Volvo Penta Okays Hydro-Treated Vegetable Oil

HVO is a renewable, paraffinic fuel, also known as “synthetic diesel”, which can be produced from a variety of vegetable and animal sources.

📅   Fri April 22, 2016 - National Edition


HVO is a renewable, paraffinic fuel, also known as “synthetic diesel”, which can be produced from a variety of vegetable and animal sources.
HVO is a renewable, paraffinic fuel, also known as “synthetic diesel”, which can be produced from a variety of vegetable and animal sources.

In an ongoing effort to reduce the environmental impact of its products, Volvo Penta has approved the use of hydro-treated vegetable oil (HVO) – neat or blended with conventional diesel – in all of its diesel engines. The approval is based on extensive field testing and endorsement of HVO for on-road use by sister company Volvo Trucks, part of the Volvo Group. Volvo Penta engines do not need any type approval or specific certification for HVO usage.

HVO is a renewable, paraffinic fuel, also known as “synthetic diesel”, which can be produced from a variety of vegetable and animal sources. It follows the preliminary CEN standard, prEN15940, for use in diesel engines.

HVO user benefits

HVO can be used in all applications where fossil diesel is used today.

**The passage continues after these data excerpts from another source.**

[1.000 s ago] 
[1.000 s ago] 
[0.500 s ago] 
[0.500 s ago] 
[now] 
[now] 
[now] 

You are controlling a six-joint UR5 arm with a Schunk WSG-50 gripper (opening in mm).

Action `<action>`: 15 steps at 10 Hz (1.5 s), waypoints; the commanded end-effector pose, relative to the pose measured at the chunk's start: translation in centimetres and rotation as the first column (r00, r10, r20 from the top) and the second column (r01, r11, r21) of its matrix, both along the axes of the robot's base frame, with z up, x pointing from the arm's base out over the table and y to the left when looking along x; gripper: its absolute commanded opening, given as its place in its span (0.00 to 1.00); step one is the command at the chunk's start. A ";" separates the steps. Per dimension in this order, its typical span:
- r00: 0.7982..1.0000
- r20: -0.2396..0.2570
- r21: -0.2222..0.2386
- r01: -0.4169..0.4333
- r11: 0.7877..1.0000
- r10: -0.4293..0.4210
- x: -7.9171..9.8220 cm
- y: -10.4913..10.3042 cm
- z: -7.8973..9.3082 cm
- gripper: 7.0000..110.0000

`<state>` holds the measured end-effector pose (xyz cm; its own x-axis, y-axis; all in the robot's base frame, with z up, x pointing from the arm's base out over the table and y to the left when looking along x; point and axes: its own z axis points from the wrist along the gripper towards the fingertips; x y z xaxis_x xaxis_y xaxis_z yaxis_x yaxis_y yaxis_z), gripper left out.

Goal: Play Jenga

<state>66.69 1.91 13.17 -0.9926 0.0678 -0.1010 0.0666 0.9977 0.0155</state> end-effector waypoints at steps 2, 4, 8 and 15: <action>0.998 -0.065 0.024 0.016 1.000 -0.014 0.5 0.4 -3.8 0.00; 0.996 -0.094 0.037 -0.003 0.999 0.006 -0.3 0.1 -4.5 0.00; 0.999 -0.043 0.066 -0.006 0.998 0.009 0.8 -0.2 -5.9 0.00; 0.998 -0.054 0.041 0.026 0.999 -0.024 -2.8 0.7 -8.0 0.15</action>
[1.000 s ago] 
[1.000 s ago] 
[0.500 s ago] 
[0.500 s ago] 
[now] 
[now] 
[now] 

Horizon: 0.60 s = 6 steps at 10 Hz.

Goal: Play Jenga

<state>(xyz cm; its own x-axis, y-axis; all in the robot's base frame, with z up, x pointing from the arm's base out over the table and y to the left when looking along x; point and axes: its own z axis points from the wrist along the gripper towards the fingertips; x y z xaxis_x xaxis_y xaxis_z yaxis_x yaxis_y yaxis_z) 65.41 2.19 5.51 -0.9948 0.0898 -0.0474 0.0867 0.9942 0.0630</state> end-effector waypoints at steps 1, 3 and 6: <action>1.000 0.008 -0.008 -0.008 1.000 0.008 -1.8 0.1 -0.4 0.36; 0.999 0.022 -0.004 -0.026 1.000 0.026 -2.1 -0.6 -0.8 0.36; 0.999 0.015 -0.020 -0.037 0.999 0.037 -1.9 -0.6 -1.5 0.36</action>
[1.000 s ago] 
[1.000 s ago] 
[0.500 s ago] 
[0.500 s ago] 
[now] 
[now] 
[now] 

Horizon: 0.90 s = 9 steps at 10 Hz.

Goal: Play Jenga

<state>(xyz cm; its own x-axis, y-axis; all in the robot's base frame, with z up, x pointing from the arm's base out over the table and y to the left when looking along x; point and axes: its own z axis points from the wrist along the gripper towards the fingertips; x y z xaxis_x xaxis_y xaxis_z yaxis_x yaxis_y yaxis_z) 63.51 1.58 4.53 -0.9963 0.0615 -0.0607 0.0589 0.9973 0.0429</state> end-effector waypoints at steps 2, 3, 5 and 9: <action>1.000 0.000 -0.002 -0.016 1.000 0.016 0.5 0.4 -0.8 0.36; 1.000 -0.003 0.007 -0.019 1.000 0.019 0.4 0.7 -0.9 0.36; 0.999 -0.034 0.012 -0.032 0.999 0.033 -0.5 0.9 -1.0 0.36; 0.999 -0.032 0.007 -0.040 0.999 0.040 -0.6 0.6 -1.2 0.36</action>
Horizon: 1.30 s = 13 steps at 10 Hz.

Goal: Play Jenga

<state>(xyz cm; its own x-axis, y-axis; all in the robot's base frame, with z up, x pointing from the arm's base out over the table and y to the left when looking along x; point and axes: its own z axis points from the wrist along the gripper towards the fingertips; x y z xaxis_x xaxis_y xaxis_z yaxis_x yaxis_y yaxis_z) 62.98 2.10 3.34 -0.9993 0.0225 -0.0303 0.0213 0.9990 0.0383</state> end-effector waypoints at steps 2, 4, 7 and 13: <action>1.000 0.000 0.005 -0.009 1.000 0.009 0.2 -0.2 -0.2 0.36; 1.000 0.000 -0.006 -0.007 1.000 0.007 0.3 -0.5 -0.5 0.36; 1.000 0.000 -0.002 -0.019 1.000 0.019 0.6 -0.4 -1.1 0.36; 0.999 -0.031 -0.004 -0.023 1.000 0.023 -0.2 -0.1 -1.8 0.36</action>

A reduction of CO2 emissions by up to 90% can be realized, depending on the feedstock used in the HVO production. Compared to most conventional diesel fuels, it also results in a substantial reduction of soot and is sulfur free.

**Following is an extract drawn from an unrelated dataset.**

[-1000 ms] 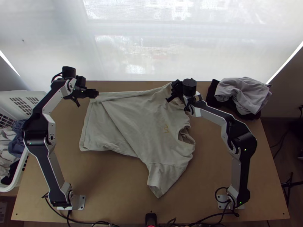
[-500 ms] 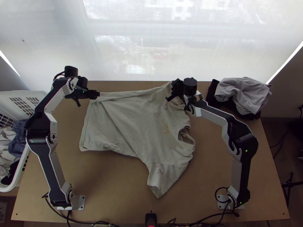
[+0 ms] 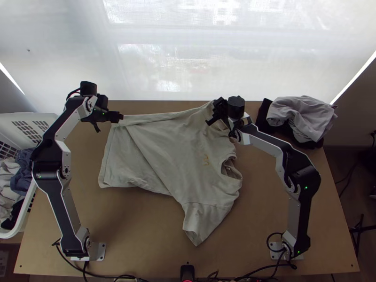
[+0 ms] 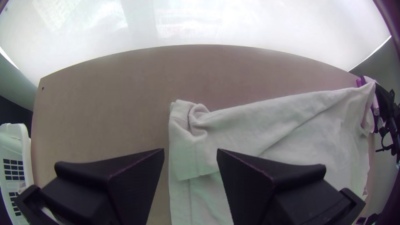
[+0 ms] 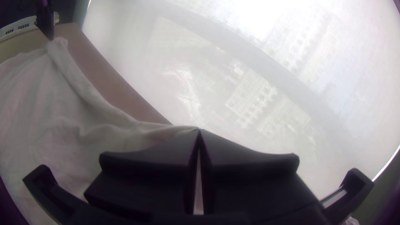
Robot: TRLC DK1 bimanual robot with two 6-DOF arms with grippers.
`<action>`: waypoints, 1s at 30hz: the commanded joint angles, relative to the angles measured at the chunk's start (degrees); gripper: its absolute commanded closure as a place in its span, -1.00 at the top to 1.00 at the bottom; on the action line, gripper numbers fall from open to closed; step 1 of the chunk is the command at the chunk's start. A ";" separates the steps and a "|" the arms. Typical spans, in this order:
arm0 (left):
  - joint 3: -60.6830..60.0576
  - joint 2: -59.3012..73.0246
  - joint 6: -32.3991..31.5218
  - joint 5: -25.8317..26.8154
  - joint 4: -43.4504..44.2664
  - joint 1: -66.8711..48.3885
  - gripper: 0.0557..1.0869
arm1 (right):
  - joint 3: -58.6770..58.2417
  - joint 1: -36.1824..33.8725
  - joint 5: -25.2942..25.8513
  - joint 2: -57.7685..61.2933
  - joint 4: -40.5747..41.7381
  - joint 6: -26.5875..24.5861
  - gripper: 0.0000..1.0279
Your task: Fold the t-shirt
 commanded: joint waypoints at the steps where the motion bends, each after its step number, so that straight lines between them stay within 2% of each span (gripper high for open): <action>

HVO fuel can be distributed, handled, and stored just as traditional fuel. Whether it is neat or blended with conventional diesel fuel, it can be used in any Volvo Penta engine without modifications. Additionally, there are no changes needed to service intervals and normal warranty conditions are applicable.

Better for the environment, better for all

Increased energy consumption for both industrial and public usage over recent decades have resulted in a significant rise in CO2 emissions, leading to concerns about global warming and public health issues.

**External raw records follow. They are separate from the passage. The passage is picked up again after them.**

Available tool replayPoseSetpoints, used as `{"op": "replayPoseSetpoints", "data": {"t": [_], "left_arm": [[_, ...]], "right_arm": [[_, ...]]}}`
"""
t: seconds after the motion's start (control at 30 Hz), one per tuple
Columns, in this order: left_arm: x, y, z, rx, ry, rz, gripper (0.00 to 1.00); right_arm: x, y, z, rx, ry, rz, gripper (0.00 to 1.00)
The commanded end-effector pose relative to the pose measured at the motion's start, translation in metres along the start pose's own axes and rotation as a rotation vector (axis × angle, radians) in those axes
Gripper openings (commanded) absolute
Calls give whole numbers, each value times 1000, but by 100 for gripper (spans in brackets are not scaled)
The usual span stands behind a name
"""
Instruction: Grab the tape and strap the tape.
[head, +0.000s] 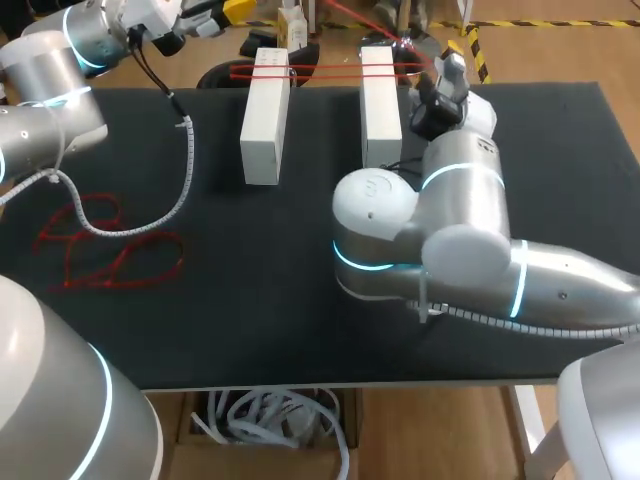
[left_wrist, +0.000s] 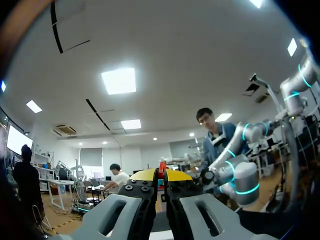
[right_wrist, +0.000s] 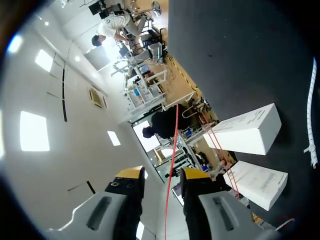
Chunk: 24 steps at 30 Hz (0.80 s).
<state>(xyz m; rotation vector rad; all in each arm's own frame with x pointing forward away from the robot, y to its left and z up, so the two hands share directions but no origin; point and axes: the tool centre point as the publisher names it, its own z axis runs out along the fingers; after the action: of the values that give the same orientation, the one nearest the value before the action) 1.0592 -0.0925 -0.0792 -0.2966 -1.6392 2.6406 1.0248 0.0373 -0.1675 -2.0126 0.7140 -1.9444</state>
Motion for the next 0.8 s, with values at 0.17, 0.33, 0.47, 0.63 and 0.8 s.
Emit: {"op": "replayPoseSetpoints", "data": {"t": [0.17,0.33,0.47,0.63,0.8], "left_arm": [[-1,1,-1,3,4,-1,0],[-1,1,-1,3,4,-1,0],[-1,1,-1,3,4,-1,0],[-1,1,-1,3,4,-1,0],[-1,1,-1,3,4,-1,0]], "right_arm": [[8,-5,-1,-50,2,-9,37],[8,-7,-6,-45,2,-4,38],[7,-6,-8,-45,0,-1,38],[7,-5,-9,-49,0,-1,36],[7,-4,-8,-53,3,0,35]]}}
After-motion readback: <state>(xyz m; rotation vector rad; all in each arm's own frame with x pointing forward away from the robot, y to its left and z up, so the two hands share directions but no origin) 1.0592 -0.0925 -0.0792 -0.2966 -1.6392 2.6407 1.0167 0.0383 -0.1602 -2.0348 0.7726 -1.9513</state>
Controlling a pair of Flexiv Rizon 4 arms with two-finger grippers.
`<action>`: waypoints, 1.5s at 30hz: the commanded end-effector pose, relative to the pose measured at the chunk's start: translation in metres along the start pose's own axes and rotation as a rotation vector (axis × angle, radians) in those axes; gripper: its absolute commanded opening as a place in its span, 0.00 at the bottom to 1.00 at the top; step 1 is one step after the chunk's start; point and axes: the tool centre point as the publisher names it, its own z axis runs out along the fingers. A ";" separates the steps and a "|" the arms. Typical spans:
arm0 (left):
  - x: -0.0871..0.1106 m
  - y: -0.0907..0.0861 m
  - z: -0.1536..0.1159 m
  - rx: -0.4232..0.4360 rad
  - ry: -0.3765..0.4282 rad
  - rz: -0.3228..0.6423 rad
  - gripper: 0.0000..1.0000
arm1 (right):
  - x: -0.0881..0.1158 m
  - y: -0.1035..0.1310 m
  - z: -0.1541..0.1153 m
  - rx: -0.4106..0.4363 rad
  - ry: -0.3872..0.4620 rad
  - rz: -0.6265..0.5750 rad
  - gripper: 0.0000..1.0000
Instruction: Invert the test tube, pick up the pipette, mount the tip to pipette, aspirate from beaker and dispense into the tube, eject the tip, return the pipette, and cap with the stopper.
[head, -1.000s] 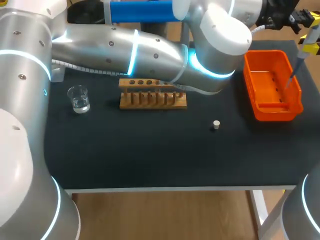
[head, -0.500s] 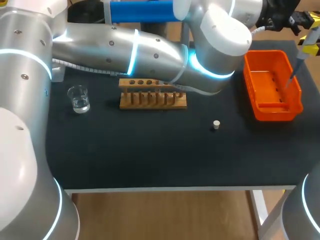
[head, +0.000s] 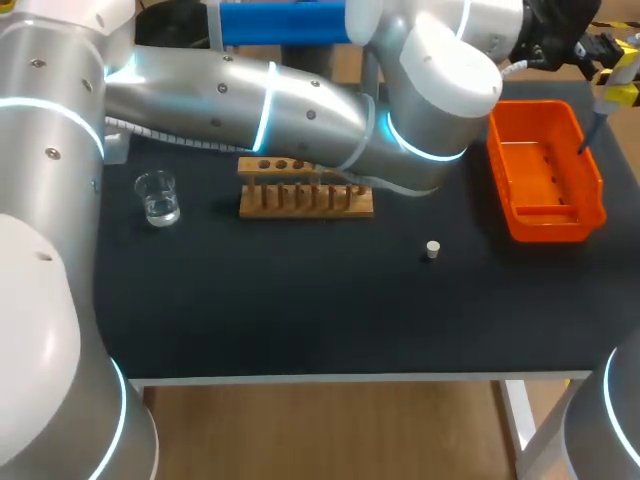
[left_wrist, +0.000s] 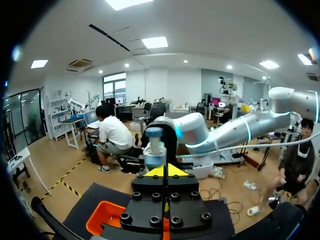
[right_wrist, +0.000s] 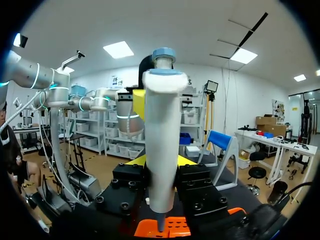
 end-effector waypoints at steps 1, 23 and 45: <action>-0.001 -0.004 0.001 0.248 -0.016 0.017 0.00 | 0.001 0.003 0.000 0.009 0.003 0.000 0.00; -0.011 -0.045 -0.029 0.241 -0.073 0.109 1.00 | 0.001 0.003 0.000 0.009 0.003 0.000 0.00; -0.028 -0.020 -0.115 0.103 -0.058 0.093 1.00 | 0.001 0.003 0.000 0.009 0.003 0.000 0.00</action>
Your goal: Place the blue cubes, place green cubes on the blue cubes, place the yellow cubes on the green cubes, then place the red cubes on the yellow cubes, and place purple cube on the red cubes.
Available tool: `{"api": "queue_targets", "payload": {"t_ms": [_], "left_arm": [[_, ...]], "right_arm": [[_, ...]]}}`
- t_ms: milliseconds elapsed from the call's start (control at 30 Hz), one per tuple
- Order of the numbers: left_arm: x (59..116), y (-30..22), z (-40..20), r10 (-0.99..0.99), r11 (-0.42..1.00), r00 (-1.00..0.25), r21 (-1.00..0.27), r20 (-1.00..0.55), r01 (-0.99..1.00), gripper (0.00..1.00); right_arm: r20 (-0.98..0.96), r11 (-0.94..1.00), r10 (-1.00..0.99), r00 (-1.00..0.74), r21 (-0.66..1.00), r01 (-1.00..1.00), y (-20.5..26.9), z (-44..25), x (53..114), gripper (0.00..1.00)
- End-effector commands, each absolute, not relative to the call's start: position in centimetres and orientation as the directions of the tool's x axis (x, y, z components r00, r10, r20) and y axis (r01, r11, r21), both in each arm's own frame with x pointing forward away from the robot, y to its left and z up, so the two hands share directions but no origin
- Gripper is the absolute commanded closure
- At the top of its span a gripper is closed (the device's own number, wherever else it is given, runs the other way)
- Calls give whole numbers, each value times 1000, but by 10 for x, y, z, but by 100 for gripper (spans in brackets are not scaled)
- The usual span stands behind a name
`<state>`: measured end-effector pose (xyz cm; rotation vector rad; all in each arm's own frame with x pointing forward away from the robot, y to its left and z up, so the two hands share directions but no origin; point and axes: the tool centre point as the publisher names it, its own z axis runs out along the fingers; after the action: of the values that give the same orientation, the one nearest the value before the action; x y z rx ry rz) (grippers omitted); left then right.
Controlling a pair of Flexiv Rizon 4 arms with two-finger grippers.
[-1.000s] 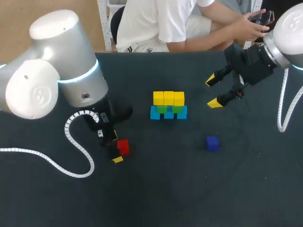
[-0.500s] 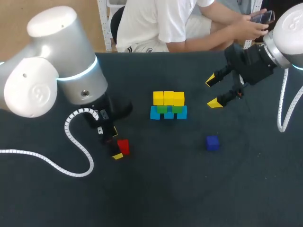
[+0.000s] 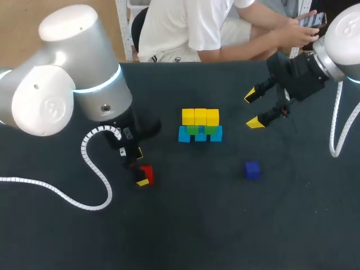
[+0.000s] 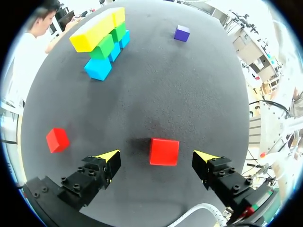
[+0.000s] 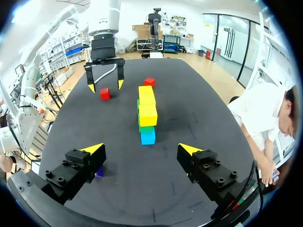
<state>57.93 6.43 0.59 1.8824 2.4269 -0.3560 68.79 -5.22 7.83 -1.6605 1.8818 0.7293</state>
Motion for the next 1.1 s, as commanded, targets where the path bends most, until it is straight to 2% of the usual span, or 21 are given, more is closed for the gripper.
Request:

Many governments and enterprises around the world – originally initiated by the United Nations' Kyoto Protocol and now reinforced by the recent COP 21 agreement in Paris – have started to tackle the issue by setting targets, as well as introducing policy instruments and new technologies in order to decrease the use of traditional fossil fuels and reduce CO2 emissions.

“Volvo conducts well-to-tank, and also well-to-wheel/propeller studies, based on the JEC - Joint Research Centre-EUCAR-CONCAWE report from 2014 to make an objective comparison of environmental impact from different fuels,” says Dr. Rolf Westlund, research coordinator for Volvo Penta.

“We see an increased customer interest for HVO and other renewable fuels. HVO is especially interesting due to its environmental footprint, as well as, to its similarities with diesel fuel. It is a stable fuel, which does not require any engine modifications or any additional maintenance of the engine.”

HVO and paraffinic fuel facts

• Paraffinic fuels (“synthetic diesel”) for use in diesel engines are defined by the preliminary CEN standard, prEN15940. Final standard approval is expected during 2016.

• Paraffinic fuels have a somewhat lower density and volumetric energy content than conventional diesel, which might result in slightly higher fuel consumption and a slight reduction of engine power. HVO is a paraffinic fuel made from renewable feedstock, such as vegetable oil and animal fats. It significantly reduces particulates (“soot”) and fossil CO2 emissions by up to 90%, depending on the feedstock used in its production.